### Work instruction
The answer should be a single number: how many lines of the entries below hold the word "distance".
---------------
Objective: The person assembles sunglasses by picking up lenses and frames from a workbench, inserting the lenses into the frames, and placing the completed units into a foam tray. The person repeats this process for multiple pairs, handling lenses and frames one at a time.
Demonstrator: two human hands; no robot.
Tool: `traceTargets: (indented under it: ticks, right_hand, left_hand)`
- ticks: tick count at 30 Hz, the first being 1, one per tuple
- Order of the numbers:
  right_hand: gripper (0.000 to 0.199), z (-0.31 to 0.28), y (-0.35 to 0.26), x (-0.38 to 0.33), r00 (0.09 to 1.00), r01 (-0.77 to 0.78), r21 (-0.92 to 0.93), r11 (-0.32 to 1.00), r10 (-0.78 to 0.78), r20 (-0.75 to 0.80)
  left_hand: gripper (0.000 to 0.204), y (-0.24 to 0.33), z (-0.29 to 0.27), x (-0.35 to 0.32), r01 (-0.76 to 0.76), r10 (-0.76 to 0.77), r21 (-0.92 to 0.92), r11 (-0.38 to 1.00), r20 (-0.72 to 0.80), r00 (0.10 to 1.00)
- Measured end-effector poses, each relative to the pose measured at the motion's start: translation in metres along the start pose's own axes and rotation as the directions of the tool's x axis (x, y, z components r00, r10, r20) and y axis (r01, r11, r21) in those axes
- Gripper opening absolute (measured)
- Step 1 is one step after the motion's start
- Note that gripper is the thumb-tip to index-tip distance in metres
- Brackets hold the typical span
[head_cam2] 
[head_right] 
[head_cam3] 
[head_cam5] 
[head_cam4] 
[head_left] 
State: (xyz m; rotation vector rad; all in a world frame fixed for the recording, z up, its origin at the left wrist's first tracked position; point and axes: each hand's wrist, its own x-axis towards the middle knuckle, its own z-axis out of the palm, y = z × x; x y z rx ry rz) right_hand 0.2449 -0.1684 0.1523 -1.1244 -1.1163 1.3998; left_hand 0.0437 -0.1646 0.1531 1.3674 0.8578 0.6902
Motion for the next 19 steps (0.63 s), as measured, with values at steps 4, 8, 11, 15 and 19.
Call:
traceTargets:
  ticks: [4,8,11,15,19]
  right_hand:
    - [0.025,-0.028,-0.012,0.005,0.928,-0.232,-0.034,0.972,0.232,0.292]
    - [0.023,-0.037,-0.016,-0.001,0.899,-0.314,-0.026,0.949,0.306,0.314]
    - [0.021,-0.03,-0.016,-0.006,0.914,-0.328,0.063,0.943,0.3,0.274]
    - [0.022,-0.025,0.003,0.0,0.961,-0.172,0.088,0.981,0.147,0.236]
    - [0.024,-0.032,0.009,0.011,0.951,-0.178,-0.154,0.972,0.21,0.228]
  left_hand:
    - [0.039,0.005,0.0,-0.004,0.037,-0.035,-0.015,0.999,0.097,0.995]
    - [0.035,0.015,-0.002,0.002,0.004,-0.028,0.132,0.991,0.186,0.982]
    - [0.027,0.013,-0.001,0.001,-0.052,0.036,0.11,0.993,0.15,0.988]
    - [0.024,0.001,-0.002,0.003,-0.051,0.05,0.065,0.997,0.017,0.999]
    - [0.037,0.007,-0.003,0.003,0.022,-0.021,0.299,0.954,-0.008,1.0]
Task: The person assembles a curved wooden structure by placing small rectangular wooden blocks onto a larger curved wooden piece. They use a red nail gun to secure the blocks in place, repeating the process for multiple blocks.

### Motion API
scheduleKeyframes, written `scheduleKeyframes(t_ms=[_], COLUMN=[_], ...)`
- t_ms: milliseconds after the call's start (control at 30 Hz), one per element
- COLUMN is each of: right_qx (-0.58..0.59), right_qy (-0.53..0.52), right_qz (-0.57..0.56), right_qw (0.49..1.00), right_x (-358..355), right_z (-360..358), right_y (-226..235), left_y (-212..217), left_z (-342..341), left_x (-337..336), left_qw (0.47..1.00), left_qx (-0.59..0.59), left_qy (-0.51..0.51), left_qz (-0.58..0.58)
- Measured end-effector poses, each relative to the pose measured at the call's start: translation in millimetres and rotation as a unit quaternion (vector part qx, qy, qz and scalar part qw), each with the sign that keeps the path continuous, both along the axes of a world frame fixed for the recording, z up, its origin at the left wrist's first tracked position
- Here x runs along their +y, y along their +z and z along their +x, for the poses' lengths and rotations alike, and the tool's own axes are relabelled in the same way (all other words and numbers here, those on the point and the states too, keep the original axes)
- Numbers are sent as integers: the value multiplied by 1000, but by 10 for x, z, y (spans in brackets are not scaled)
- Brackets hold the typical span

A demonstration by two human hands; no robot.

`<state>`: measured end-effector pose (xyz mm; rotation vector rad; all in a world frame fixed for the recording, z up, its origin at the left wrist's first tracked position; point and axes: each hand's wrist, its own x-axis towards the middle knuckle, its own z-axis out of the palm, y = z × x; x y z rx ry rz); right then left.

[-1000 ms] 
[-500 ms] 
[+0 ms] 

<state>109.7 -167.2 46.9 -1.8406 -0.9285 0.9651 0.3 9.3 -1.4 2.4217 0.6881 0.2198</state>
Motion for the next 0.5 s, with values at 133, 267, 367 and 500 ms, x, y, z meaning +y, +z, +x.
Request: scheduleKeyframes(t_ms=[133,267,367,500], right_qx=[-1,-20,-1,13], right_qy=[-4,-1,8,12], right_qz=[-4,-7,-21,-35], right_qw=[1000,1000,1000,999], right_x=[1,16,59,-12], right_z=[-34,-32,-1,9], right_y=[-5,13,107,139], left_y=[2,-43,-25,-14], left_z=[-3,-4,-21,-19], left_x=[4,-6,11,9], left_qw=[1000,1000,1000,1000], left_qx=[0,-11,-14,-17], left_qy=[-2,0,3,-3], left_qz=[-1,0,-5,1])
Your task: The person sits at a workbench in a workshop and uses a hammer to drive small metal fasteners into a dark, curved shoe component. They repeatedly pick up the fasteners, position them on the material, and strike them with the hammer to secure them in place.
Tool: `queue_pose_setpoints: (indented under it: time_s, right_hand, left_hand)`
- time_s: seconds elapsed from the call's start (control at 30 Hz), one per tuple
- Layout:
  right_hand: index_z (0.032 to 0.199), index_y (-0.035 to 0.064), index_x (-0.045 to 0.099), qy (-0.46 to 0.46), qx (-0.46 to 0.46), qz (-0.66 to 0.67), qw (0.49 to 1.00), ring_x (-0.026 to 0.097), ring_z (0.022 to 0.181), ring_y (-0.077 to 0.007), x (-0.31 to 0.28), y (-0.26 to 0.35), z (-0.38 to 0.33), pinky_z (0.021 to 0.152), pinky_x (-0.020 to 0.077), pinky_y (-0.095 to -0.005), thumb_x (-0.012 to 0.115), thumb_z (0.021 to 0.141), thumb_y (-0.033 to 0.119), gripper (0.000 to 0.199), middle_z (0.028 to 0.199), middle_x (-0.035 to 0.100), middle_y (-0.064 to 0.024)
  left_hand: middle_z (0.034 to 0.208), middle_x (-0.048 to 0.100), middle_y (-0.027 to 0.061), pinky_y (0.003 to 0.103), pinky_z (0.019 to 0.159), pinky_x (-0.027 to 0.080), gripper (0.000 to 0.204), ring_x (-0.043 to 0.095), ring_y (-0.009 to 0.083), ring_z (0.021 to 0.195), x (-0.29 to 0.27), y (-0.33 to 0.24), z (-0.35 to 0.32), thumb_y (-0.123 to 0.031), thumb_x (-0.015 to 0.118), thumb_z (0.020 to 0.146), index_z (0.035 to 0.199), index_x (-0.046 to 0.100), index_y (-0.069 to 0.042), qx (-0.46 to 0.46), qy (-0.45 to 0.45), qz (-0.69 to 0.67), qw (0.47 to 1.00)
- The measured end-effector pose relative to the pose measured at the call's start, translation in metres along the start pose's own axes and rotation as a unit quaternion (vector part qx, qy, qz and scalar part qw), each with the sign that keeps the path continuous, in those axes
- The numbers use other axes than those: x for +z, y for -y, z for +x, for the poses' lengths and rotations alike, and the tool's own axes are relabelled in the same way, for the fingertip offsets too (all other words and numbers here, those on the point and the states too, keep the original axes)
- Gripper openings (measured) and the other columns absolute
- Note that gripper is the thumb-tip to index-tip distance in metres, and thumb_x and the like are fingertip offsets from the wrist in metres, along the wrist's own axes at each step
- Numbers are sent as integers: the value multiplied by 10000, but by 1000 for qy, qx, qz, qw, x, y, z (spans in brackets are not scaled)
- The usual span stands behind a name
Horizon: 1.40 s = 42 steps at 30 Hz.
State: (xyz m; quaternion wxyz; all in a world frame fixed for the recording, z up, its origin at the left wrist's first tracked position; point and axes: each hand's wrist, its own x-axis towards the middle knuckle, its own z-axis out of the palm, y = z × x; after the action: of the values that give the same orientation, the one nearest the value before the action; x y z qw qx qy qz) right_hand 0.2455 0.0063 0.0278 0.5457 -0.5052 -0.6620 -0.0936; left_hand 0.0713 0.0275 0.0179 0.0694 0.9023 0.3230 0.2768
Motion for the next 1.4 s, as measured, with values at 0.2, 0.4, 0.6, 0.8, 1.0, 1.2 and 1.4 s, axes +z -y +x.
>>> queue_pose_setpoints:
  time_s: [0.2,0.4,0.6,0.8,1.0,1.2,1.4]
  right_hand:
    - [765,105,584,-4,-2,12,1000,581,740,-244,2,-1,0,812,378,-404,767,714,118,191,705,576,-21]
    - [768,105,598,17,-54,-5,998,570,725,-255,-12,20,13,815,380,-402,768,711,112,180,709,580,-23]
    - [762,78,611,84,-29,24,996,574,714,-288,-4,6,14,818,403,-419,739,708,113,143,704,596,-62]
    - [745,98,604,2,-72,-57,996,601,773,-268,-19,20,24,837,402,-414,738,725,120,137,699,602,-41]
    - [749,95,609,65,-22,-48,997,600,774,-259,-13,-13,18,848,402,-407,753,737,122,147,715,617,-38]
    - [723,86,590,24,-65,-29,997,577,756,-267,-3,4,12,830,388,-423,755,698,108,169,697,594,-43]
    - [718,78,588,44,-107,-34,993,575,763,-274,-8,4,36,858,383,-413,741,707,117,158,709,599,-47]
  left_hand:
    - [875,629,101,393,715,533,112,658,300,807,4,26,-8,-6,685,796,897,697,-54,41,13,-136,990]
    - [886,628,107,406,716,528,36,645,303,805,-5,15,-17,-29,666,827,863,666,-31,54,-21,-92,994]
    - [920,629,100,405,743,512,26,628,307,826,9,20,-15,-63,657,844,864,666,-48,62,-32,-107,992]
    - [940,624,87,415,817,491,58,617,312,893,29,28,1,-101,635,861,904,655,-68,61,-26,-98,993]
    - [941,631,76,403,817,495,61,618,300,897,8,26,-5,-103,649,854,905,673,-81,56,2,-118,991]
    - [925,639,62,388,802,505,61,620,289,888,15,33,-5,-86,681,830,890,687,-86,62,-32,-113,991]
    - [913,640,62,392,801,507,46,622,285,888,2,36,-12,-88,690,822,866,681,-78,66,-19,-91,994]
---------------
### Task output
2